Category Archives: adjusting physically

Testing out the Creaky Writing Fingers Again

Hello? Hello? Anybody there?

I guess you can’t see all the blog posts that are in my mind, because they never got written down.

Remember? I started working at the grocery store in June. Two times I crept home from the store and wrote about my experience. Most other days, I collapsed on the couch and pondered the state of my aching knees, hips, feet, shoulders, arms, and hands. Even with that, it took me four months to quit the job, in tears, and begin to heal.

At first, I dreamed about the store. I missed it and had to clothespin my lips closed when I went in to shop lest I blurt out my desire to come back to the familiar pain.

A month of recovery later, my knees could bend without constant pain; my hips went back to their normally schedule programming; and the knot in my back had loosened.

Two months of recovery later, I can walk in the store, buy my pomegranates and cereal and grass-fed beef, and have but a distant memory of stuffing product on shelves, cleaning up after customers (such messy people), and rushing, rushing, rushing to get the unending and unreasonable to-do list a little smaller.

I do miss T., one of the store co-managers, and L., my remarkable boss, and N., a co-worker.

In the quiet of my home, the memory of the non-stop sensory stimulation continues to become more distant.
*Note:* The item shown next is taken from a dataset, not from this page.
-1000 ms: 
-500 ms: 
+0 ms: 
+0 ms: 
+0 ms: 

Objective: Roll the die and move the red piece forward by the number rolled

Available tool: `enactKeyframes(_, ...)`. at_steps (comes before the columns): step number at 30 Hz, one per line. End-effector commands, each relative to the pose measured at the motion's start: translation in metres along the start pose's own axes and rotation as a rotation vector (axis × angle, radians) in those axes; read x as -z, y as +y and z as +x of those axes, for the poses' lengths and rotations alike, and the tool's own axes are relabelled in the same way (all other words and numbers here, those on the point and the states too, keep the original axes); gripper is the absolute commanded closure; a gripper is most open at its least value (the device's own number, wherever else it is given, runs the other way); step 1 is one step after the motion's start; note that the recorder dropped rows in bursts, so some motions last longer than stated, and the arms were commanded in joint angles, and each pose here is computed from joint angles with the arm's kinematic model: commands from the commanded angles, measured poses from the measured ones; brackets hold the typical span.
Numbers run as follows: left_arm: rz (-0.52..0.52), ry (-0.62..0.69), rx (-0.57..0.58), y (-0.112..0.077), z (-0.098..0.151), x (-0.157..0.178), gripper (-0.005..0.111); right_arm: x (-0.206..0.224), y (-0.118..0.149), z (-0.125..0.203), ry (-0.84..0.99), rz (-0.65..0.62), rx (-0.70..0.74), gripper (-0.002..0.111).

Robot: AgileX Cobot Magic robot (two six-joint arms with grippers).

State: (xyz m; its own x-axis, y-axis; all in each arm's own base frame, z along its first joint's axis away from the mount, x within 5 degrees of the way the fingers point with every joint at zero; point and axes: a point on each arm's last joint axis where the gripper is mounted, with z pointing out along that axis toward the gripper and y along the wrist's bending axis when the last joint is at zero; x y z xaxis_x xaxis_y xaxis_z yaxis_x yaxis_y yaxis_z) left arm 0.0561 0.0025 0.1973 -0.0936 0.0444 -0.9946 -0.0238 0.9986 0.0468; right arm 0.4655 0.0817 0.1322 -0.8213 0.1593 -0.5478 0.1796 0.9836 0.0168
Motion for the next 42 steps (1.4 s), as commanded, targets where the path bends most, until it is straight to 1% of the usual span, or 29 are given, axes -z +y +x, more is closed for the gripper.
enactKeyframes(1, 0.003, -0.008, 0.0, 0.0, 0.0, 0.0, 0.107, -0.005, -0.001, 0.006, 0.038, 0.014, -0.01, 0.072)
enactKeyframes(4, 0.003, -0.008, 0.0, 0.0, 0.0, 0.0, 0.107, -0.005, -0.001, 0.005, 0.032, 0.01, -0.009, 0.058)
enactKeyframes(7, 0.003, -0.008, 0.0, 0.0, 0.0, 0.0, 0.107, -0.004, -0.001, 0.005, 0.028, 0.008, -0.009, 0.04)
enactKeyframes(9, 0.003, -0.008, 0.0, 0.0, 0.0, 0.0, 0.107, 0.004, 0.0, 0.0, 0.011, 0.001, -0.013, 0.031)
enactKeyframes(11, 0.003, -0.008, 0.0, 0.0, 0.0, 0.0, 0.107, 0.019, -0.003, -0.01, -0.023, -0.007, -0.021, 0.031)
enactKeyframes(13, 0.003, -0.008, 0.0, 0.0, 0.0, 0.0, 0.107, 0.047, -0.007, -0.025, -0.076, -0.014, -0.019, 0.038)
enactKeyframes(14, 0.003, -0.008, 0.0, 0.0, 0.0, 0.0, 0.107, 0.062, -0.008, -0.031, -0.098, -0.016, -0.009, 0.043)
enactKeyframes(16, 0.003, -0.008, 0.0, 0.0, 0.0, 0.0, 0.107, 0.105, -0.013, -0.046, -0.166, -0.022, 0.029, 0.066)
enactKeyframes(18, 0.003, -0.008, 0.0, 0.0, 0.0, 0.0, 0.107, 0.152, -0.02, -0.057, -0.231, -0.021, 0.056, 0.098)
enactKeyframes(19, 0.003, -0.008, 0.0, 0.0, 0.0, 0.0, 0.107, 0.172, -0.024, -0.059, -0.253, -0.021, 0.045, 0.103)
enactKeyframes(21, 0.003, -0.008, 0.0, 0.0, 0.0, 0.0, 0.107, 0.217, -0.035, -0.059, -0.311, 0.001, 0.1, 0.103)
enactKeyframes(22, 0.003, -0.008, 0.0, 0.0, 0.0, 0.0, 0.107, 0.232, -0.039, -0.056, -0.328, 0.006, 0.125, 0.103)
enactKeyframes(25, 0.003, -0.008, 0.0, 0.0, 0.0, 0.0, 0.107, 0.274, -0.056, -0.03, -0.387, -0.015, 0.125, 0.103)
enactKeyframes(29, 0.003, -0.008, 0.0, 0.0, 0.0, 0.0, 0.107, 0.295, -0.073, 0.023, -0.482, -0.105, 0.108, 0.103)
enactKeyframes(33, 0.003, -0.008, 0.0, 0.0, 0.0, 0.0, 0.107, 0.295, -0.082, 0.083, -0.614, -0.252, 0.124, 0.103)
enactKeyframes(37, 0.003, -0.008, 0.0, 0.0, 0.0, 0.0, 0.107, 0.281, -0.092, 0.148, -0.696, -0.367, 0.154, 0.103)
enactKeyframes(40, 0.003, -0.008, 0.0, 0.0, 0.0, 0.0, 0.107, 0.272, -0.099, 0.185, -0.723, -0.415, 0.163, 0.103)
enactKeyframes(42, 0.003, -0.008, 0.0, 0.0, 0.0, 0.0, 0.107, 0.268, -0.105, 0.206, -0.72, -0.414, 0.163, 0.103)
No longer does the advertisement for Forever Stamps echo in my head. The ache in my hands from baling the cardboard has faded. Straightening hundreds of bottles of shampoo and body wash no longer takes up any space in my life.

Retail is kind of brutal, when all is said and done. Local store personnel, dedicated and committed, are constantly dealing with choices made by distant corporate types. Distant corporate types who occasionally come by, unannounced, and see that their minions are doing it all right. The pay is low, the hours are long, the work is hard, and the workers are faithful. Not all of them, of course, but the core group at my store were committed to providing the customer with a great shopping experience. And they did, as great as it can be when the shelves are mostly full of highly processed products, all crying out for attention — Buy me! Extra roll enclosed! See my colorful packaging! New! For a limited time! 

Plenty of other women my age, in my season of life, don’t have the luxury of deciding the job is too physically demanding. If nothing else, that brief foray into working in the retail grocery business opened my eyes to what many people have to do to earn minimum wage.

Testing. Testing. Check 1. 2. 

two weeks later

I’m back!

Since I last wrote, I’ve been focusing on adjusting to the many steps, constant kneeling and standing, lifting, and the unforgiving nature of concrete floors. Poor little feet! Poor back! Poor wrists! But, I think I am finally getting acclimated to the physical demands of my job.

From the first few days, when I was planning to quit every fifteen minutes, I have gotten to the place where I genuinely like this job. It truly is physically challenging, but there are so many little satisfactions with the job.

I love helping the people in the store. From the ones who have the “Which aisle is it in” look on their faces, to the elderly who so appreciate genuine interest and kindness, to people who have fewer financial resources, to the apparently grumpy people who smile when I greet them, each interaction makes me feel so thankful for the opportunity to give something to someone else.

Everyone I work with in my department is younger than I, but several of them have MUCH more experience than I do in this industry and I have much to learn. At the same time, my natural leadership abilities and my customer service orientation offer something to my co-workers, and of course, my customers.

Does this sound like a cover letter for a resume? Ooops!

To top it all off, the realizations just keep coming. Since I stock OTC, I have learned that there is a pill for everything. No, make that FIVE pills for everything. And for some things, there are literally hundreds of choices.

I feel like I live my life in a perpetual state of agog-ness, wherein I discover things that probably most people already know. For instance, Kepler had a couple bouts of diarrhea this winter. I did my preferred medical treatment: have him drink more water, and wait. Oh, and I would worry. He missed quite a bit of school. Color me agog when I see several items on the grocery shelf that deal with the symptoms of diarrhea! See? You already knew that existed, didn’t you. Not me.

In the picture of the tea, notice the box on top is oriented horizontally, and most of the rest are oriented vertically. When I first started stocking shelves, I was all indignant that some of the packages came in with horizontal packaging and sometimes the SAME THING came in with vertical packaging. I attributed this to the evils of marketing, as a secret ploy to get people to BUY MORE! IT’S NEW! It only took me, oh, FOUR WEEKS to realize that most items have horizontal on ONE side and vertical on the OTHER side, so that you can have the product name oriented correctly no matter how you stock your shelves. Doh!

As with the package orientation, I learn much of my job on my own. The instruction is sparse, and if I don’t have my “listening ears” on, sometimes I miss it! The area I am most uneducated in is the merchandising aspect, and I look forward to learning about that.

All in all, I feel like I am a valued member of a team that is serving my community well. And that’s very satisfying to experience in a job.